# Task statement
Would you set down the whole listing again exactly as it appears?

Top of Data provided

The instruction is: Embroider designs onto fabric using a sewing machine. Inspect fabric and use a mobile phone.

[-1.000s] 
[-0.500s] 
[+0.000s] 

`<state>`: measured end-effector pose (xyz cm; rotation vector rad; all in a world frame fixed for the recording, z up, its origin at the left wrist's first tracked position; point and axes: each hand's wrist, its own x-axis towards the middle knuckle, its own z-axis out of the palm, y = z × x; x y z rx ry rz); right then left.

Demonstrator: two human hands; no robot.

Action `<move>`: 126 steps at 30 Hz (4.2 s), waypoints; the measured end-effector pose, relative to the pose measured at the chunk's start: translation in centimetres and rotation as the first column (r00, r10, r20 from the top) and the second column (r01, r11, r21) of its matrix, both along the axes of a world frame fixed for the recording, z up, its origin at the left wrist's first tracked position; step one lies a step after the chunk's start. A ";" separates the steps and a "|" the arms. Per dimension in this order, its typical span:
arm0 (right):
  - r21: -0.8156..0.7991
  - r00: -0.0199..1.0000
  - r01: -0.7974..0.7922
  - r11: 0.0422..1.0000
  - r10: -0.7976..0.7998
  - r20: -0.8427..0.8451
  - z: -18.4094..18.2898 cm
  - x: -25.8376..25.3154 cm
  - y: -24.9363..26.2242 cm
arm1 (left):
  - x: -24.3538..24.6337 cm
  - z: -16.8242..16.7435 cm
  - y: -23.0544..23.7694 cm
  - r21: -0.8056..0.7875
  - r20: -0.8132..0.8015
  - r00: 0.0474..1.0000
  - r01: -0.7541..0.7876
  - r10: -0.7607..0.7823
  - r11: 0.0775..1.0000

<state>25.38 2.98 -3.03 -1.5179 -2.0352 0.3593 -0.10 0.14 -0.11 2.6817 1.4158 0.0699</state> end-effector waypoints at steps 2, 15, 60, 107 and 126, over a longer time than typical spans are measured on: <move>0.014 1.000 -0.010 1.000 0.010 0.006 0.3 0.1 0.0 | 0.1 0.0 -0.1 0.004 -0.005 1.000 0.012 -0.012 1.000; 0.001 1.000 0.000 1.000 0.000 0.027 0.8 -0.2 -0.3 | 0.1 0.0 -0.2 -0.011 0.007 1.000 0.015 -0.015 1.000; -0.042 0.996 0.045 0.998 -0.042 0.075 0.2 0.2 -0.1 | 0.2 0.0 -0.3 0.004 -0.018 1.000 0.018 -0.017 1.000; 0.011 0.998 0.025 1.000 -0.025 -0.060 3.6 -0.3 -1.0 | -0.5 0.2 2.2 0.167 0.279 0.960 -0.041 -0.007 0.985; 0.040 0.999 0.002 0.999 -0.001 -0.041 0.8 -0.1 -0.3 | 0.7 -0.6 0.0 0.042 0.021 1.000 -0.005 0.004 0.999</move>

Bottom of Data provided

# Solution for this problem
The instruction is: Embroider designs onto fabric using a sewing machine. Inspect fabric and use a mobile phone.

[-1.000s] 
[-0.500s] 
[+0.000s] 

`<state>`: measured end-effector pose (xyz cm; rotation vector rad; all in a world frame fixed for the recording, z up, its origin at the left wrist's first tracked position; point and axes: each hand's wrist, its own x-axis towards the middle knuckle, its own z-axis out of the palm, y = z × x; x y z rx ry rz); right then left.

Demonstrator: two human hands; no robot.

Action `<move>`: 126 steps at 30 Hz (4.2 s), waypoints; the measured end-effector pose, relative to the pose measured at the chunk's start: translation in centimetres and rotation as the first column (r00, r10, r20 from the top) and the second column (r01, r11, r21) of its matrix, both along the axes of a world frame fixed for the recording, z up, its origin at the left wrist's first tracked position; step one lies a step after the chunk's start. A ";" separates the steps and a "|" the arms. Per dimension in this order, its typical span:
arm0 (right):
  - r21: -0.8156..0.7991
  - r00: -0.0199..1.0000
  - r01: -0.7974..0.7922
  - r11: 0.0422..1.0000
  - r10: -0.7976..0.7998
  - r20: -0.8427..0.8451
  - z: -18.4094..18.2898 cm
  - x: -25.8376..25.3154 cm
  - y: -24.9363..26.2242 cm
arm1 (left):
  - x: -24.3538..24.6337 cm
  - z: -16.8242..16.7435 cm
  - y: -23.0544..23.7694 cm
  - r21: -0.8056..0.7875
  - r20: -0.8132..0.8015
  - r00: 0.0474..1.0000
  - r01: -0.7541..0.7876
  - r10: -0.7607..0.7823
  - r11: 0.0775..1.0000

<state>25.38 2.98 -3.03 -1.5179 -2.0352 0.3593 -0.10 0.14 -0.11 2.6817 1.4158 0.0699</state> end-effector waypoints at steps 2, 15, 60, 107 and 126, over a longer time than typical spans are measured on: <move>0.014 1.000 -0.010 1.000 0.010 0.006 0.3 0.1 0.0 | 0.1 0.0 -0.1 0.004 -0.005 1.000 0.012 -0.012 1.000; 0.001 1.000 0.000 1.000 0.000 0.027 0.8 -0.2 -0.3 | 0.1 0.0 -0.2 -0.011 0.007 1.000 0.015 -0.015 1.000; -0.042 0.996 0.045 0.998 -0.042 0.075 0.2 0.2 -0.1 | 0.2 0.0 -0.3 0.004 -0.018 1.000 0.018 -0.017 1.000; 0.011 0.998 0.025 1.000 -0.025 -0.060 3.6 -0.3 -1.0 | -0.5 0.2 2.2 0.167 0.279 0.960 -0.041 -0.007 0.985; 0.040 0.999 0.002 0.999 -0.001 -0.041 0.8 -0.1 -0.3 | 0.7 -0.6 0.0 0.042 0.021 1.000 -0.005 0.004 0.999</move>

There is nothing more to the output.